The movie Argo, up for seven Oscars at this year's Academy Awards, is based on the true story of the CIA rescue of Americans in Tehran during the 1979 hostage crisis. Missing from most of the coverage of this movie? The actual guy who ran the mission, played by Ben Affleck in the movie.
Movie aficionados — and historians — know that the movie sticks pretty close to what really happened during the Iranian Revolution. In 1980, a CIA agent named Tony Mendez sneaked into Iran and spirited away six American diplomats who were hiding with Canadians.
The chase scene at the end of the movie is pretty much Hollywood hype. Still, Mendez and one of the American diplomats say those hours at the airport were plenty tense.
There were actually eight Americans leaving Iran that day — the six diplomats, plus Mendez and his partner, who didn't even get a mention in the movie.
The Americans had been holed up at Canadian diplomats' homes for 80-odd days. That let them closely follow the chaos in the streets of Tehran — and to dwell on it. It wasn't pretty.
On the day of departure, Mendez went to the airport ahead of the rest of the group to make sure everything was OK.

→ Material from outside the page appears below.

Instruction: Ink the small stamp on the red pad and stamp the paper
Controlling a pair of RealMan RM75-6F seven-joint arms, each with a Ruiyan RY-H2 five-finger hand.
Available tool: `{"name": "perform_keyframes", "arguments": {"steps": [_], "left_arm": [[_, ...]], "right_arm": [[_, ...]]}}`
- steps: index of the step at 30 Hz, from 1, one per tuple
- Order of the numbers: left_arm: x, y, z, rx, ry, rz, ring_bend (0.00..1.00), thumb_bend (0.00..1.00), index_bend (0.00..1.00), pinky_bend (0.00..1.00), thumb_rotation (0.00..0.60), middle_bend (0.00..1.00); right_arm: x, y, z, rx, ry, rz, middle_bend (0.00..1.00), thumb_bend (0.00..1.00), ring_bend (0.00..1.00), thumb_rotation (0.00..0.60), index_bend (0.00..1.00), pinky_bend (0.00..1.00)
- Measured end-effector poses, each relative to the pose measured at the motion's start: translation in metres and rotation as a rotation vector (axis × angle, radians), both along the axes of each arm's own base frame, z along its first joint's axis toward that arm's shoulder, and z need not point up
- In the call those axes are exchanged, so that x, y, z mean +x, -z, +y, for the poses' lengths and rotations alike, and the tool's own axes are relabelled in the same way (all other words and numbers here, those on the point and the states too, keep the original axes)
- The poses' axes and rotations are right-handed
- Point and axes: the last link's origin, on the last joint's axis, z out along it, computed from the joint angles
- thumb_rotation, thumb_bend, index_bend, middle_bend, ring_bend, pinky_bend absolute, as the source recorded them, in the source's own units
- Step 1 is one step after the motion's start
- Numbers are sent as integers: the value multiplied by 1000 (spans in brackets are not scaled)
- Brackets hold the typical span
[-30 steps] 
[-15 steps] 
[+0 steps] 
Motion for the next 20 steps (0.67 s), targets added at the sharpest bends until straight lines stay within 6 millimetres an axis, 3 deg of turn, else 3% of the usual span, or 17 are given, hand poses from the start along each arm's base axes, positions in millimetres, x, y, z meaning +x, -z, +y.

"I signaled my partner to bring the six in, and we went through security, customs, and arrived at immigration," Mendez says. "Lee [was] a little bit ahead of us — 'cause he was the most up for it, I think."
Lee is Lee Schatz, a U.S. Agriculture Department employee. His office was across the street and overlooked the embassy grounds, where he had a bird's-eye view of the violent takeover. So he knew what was at stake. But he also knew the airport well — and he didn't smoke.
"There was a really long line of people waiting to check in in the smoking section, and there was no line really in the no-smoking section," Schatz says. "So rather than stay with the group, I just walked up where there was no line, got my seat assignment, and walked on through."
Schatz then had to face a gauntlet of desks — check this, check that, check the health card — and then one final stop, where you handed in the yellow copy of the document you'd filled out when you'd arrived in the country.
Theoretically, the two parts would be matched up. But in those days there was no real way to do it on the spot — despite the way it was portrayed in the film. Everybody knew that this was the one weak point of the whole concocted story. If they tried to match up the documents and failed, they'd be caught.
"I walk up, hand them this, and we know this is clearly a false document that has been prepared on our behalf," Schatz says. "I handed it to the individual, and he looked at my passport and walked into a side room. And I thought, 'Whoa. They can't actually match up these numbered pieces of paper, can they?' Seemed like forever. This guy came out stirring a cup of tea."
It was actually just a tea break. The official stamped Schatz's passport and Schatz walked through to the departure lounge, trying not to breathe a sigh of relief too obviously. The others followed, but they weren't out of the woods yet.
In fact, Mendez says the departure lounge was what worried headquarters the most, because that's where the Revolutionary Guard "did their business," as he put it, with passengers.
"It came time to have the flight called, and when they came on the intercom, they said Swiss Air is not going to depart on time," Mendez says. "'It's got a mechanical issue.' "
Now, no one panicked — but they were worried. Yes, they had backup plans, though they were pretty bad ones.
And then, about an hour later, they called the flight. Mendez boarded with Bob Anders, one of the American diplomats in the group.
"And as we went up the ramp to the aircraft, Bob Anders nudged me and said, 'You guys think of everything,' " Mendez says. "He pointed at the nose of the Swiss aircraft, and there, lettered across the nose, was the word Aargau — close enough to the good ship Argo. And we always look for the omen in these operations. There's some sign that tells you this is going to work. And that was the omen."
Then, wheels up. No one was chasing. But the movie did get the next part right — or mostly right. Mendez says that when the plane crossed out of Iranian airspace, the Americans did break into cheers.
What the movie didn't show is that lots of other passengers were cheering, not just the Americans. They didn't know what was going on, Mendez says, but they, too, were happy to be out of Tehran.